In 2011, the city of Peterborough, England came up with a novel strategy fund socially beneficial programs known as a Social Impact Bond. The goal, in this case, was to reduce recidivism, or re-incarceration rates, among the most at-risk populations of inmates in their prison. Traditionally, there has been some government funding for this sort of thing, and the non-profit sector runs programs as well, but the new strategy here was to provide a results-based incentive for non-profits.
Recognizing that reducing recidivism rates saves the city money by lowering the economic burden on taxpayers who no longer have to pay to house as many prisoners, and increases the overall economic output and tax base, the city set up a new financing structure: If the non-profits addressing this issue achieved measureable success, the city could repay a new social impact bond with interest. If recidivism rates did not improve, however, the bondholders would be stuck footing the bill—the idea is risk/reward adjustment to increase competition and innovation, and ultimately lead to better outcomes.
There has been some criticism of social impact bonds, mainly because it’s too soon to know the results (Peterborough is scheduled to release its first financial and programmatic reports this year), so there’s no telling if it will actually yield better results or ultimately lead to more funding for these programs. But that hasn’t stopped the idea from spreading to this side of the pond. The first major social impact bond in the U.S. was floated in New York City in 2012 with financing from Goldman Sachs, with $7.2 of the $9.6 million total guaranteed by Mayor Bloomberg’s private charity, Bloomberg Philanthropies. It also prompted the Rockefeller Foundation to hold a nationwide search for proposals from state and local governments, and has most recently led to the largest social impact bond measure to date, which was announced earlier this week by Massachusetts Governor Deval Patrick.
Another recidivism reduction effort, The Massachusetts Juvenile Justice Pay for Success Initiative is a $27 million program, largely funded by philanthropy from the financial sector. Third Sector Capital Partners, a nonprofit advisory firm, has been putting together contributions for the initiative, and got Goldman Sachs to put up a $9 million loan.

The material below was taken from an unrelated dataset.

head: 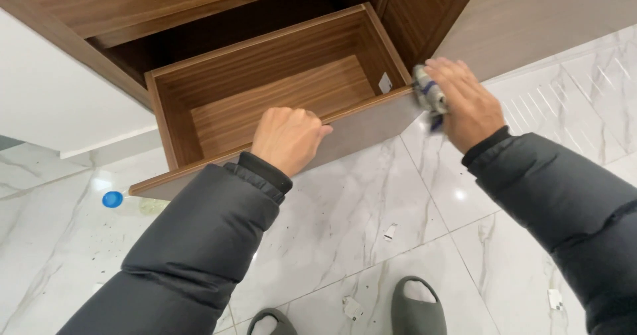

The Laura and John Arnold Foundation, which has initiatives that focus on justice and accountability, also put $3.7 million toward the project.
The program, which will be administered by the non-profit group Roca, has a target of reducing re-incarceration rates by 40% among those it serves. If this goal is achieved, Goldman will receive its $9 million back plus 5% annual interest, with a $1 million cap on net gains. Lenders contributing smaller sums will have similar deals, but their interest rates are lower. According to CNBC, the Arnold Foundation and others plan to put any gains from the program back into funding for similar Social Impact Bonds.
Social impact bonds have also been used to fund preschool in Utah, but so far most seem to be focused on recidivism. Should they prove successful, however, we will likely see more initiatives funded this way, and more philanthropists jumping into this space.